WHAT YOU SHOULD DO — From the material below, copy out each line with the word "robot" in it.

* * *

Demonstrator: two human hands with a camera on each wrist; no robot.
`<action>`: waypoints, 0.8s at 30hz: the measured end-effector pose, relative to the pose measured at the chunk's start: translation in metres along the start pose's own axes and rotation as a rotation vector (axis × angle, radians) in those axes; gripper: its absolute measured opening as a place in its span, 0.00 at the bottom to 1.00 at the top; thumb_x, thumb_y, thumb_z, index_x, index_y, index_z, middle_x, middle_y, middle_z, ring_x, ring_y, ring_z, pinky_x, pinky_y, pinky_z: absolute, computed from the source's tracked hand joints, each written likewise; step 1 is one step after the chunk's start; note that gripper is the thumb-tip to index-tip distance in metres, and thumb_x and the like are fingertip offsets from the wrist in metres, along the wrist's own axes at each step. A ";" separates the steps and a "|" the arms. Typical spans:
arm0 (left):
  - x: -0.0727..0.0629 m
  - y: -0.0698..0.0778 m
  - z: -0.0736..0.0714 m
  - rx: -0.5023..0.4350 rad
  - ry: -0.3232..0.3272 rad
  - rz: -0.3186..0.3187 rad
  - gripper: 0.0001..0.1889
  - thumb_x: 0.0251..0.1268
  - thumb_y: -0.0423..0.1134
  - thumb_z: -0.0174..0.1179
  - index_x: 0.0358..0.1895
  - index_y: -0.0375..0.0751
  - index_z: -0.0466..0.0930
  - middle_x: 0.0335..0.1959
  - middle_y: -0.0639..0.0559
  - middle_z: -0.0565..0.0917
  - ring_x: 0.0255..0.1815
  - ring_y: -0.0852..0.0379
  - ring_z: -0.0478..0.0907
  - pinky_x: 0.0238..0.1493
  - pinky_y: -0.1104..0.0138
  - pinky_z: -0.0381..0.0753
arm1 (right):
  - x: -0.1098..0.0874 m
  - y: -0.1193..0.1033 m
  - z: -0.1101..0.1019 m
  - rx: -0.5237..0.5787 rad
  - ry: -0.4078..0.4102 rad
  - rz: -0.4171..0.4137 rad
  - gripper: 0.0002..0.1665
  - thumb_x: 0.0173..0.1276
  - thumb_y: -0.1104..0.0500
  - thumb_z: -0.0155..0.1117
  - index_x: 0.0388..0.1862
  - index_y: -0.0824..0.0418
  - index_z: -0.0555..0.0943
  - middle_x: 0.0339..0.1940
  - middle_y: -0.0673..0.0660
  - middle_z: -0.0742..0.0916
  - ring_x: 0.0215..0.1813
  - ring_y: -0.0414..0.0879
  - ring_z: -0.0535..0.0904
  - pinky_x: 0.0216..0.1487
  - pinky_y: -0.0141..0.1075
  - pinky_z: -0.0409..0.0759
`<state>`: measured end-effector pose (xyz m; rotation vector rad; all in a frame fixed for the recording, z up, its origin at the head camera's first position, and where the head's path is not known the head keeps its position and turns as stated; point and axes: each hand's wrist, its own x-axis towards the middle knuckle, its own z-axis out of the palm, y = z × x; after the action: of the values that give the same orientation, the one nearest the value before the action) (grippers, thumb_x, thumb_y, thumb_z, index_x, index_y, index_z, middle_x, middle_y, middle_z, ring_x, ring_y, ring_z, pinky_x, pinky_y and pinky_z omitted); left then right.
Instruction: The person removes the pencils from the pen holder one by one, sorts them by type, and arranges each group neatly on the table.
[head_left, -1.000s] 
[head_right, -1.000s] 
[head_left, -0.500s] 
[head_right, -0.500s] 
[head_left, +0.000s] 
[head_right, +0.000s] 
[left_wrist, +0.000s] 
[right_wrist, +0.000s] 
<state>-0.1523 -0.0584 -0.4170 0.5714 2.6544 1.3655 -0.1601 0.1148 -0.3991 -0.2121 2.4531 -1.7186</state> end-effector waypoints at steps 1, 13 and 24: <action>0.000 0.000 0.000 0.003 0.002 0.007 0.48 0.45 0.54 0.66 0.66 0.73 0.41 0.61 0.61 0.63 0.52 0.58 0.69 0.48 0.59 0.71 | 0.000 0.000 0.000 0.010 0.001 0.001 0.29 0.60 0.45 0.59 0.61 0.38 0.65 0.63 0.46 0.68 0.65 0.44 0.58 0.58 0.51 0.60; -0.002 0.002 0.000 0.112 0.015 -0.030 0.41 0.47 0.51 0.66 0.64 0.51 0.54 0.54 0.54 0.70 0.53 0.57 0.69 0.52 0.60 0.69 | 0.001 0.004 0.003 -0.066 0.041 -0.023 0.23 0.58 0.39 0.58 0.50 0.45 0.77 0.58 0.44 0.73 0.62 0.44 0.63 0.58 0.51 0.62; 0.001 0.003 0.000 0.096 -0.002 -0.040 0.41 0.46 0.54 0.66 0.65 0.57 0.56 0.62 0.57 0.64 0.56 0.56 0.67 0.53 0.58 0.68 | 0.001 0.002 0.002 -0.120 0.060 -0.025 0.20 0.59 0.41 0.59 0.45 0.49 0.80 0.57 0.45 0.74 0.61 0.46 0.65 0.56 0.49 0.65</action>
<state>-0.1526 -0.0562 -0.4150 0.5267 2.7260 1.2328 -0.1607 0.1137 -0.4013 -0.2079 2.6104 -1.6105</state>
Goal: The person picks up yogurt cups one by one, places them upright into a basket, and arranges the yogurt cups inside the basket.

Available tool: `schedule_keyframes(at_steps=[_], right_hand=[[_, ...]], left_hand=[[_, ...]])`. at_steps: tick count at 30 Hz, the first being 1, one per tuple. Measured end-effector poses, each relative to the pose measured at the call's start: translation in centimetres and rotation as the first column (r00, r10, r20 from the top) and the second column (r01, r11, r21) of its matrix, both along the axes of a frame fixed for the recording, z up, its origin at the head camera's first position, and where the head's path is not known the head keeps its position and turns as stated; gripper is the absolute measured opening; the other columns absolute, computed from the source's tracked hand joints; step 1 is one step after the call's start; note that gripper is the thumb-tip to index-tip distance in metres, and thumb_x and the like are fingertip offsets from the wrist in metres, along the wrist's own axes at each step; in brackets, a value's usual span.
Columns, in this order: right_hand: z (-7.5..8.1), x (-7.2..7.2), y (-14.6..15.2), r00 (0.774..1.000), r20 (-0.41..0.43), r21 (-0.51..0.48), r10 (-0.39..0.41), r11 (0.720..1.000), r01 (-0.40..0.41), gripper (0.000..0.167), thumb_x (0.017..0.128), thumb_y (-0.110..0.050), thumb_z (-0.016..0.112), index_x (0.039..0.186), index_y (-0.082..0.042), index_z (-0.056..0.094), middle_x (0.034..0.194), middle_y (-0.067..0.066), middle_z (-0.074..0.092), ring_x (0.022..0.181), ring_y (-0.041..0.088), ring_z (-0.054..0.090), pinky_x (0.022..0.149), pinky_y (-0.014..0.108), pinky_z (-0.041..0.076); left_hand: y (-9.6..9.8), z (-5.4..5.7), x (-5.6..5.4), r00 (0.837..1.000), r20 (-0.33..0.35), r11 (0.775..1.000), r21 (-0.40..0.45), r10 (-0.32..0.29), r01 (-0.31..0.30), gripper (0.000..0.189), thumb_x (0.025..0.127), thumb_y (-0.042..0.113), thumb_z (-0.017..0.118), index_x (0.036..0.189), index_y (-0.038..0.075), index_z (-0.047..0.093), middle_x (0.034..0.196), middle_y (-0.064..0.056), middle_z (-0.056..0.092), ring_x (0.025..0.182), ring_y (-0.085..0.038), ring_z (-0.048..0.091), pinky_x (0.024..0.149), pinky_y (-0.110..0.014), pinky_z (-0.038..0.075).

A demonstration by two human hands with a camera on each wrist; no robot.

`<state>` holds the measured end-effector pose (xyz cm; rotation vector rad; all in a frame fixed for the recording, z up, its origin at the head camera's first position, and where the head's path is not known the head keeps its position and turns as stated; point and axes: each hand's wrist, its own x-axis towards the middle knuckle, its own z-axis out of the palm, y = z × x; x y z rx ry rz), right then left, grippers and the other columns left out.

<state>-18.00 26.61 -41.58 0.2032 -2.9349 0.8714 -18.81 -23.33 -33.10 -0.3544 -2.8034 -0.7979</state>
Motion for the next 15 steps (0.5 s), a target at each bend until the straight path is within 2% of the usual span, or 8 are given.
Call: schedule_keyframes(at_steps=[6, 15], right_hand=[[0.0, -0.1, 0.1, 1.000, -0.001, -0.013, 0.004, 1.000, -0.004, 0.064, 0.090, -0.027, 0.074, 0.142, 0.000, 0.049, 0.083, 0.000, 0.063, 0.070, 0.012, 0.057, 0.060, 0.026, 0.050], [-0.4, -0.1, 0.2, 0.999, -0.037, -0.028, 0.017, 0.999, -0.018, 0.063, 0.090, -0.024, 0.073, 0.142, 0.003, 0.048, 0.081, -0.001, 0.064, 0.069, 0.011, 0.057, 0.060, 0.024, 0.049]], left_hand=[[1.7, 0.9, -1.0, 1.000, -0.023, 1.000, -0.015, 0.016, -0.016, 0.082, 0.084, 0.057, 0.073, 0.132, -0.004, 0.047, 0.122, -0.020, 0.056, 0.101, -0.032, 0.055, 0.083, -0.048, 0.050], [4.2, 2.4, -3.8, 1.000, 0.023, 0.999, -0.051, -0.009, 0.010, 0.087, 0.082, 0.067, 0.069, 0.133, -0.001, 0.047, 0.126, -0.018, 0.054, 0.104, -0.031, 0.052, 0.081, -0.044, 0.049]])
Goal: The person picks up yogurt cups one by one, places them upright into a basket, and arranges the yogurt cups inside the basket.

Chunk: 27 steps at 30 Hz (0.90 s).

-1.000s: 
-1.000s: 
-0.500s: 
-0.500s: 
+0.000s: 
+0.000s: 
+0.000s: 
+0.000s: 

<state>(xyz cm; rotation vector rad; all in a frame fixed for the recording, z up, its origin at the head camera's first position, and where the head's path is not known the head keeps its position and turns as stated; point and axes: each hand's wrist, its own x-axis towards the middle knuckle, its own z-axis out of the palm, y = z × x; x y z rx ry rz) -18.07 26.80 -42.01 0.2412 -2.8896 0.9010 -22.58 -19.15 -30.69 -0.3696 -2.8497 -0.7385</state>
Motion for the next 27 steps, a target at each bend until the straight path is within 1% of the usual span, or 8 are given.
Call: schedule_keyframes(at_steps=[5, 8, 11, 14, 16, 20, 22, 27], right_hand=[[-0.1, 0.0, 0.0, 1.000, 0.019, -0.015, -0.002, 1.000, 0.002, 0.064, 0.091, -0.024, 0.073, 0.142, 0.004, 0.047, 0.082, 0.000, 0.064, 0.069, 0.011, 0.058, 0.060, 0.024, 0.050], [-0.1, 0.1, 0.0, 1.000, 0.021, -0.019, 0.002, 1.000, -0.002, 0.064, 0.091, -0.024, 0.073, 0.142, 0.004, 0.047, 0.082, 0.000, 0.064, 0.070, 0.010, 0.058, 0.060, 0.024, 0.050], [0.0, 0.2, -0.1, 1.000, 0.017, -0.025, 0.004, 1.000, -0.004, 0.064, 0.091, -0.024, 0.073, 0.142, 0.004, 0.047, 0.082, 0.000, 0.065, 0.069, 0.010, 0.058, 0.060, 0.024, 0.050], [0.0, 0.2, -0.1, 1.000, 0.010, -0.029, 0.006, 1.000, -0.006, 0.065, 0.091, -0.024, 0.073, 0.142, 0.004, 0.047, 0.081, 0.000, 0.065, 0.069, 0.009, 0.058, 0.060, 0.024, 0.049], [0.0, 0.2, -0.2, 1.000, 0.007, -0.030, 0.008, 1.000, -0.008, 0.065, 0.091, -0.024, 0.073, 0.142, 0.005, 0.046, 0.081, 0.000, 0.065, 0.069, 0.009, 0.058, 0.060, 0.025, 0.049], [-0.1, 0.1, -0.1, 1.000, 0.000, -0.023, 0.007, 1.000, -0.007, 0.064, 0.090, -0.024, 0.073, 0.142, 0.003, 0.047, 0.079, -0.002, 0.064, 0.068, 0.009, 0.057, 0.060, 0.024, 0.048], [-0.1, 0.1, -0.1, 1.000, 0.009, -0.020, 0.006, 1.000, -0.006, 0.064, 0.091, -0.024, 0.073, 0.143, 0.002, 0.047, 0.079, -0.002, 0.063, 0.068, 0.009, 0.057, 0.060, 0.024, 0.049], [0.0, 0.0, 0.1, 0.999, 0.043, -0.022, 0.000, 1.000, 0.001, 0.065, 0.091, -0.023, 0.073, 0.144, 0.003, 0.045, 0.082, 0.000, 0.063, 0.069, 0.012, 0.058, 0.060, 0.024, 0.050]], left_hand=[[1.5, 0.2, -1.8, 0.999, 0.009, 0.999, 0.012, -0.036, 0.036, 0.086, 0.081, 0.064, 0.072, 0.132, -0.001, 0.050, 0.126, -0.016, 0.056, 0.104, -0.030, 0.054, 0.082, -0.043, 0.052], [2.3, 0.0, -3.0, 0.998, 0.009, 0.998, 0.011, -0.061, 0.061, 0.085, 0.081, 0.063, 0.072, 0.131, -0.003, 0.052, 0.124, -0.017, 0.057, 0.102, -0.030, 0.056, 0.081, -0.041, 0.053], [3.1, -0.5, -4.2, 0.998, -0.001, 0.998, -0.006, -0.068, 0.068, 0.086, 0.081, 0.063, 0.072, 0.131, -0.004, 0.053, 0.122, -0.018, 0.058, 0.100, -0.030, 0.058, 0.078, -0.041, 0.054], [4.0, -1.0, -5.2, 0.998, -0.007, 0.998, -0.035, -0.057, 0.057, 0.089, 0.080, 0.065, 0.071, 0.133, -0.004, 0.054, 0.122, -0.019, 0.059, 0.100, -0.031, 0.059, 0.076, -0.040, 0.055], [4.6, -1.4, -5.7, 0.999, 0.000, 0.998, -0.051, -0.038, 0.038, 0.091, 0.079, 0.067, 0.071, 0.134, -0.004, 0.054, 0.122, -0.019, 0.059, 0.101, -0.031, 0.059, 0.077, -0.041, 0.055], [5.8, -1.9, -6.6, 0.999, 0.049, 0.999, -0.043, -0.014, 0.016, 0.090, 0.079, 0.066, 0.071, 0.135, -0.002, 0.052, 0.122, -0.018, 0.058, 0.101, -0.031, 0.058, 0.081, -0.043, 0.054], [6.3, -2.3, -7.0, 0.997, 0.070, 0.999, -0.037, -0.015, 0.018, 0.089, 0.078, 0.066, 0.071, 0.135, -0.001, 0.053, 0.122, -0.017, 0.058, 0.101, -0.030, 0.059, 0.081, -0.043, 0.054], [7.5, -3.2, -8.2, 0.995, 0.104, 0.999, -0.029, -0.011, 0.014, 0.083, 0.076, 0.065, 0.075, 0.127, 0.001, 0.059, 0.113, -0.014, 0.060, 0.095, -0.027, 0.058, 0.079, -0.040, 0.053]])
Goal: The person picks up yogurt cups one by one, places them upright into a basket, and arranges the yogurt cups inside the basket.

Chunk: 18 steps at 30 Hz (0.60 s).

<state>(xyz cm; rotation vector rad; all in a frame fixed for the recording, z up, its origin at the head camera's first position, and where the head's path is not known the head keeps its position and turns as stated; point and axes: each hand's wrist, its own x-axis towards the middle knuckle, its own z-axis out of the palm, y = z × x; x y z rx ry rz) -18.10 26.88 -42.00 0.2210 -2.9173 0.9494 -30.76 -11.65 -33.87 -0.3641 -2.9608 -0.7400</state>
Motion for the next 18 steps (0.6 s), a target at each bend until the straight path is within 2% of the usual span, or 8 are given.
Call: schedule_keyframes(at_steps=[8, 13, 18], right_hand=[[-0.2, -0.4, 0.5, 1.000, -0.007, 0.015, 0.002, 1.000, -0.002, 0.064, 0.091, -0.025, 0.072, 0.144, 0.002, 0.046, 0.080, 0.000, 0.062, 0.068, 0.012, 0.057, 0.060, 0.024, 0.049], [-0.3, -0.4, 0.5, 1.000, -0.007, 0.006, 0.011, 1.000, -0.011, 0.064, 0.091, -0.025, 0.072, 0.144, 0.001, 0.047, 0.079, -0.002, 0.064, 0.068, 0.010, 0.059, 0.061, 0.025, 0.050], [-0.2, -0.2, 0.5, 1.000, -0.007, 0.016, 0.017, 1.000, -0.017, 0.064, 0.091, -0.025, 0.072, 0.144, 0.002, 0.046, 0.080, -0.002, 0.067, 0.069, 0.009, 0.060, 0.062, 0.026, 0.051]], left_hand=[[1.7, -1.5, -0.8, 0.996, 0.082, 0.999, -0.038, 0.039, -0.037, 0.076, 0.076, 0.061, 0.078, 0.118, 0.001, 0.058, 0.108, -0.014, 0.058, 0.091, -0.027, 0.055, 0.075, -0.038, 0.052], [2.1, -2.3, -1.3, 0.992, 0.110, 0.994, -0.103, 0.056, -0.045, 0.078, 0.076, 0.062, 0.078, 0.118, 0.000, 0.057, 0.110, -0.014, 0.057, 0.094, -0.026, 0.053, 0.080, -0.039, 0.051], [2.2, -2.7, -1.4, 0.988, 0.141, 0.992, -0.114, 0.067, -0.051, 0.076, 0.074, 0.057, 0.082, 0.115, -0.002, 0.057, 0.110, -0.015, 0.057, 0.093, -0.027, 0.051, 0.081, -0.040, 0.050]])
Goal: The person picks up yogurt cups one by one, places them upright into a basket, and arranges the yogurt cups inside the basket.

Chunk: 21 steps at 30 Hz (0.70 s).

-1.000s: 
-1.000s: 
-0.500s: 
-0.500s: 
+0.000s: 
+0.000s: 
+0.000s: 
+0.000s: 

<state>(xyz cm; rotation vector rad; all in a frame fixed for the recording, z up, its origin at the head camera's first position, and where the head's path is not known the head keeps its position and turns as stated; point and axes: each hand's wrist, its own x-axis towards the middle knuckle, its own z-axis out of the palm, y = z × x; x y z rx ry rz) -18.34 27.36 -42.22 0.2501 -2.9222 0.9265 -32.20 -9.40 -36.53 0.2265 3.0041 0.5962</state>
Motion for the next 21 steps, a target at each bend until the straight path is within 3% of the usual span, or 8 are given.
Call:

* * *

SOLUTION TO THIS TASK —
Demonstrator: two human hands with a camera on each wrist; no robot.
A demonstration by two human hands with a camera on each wrist; no robot.

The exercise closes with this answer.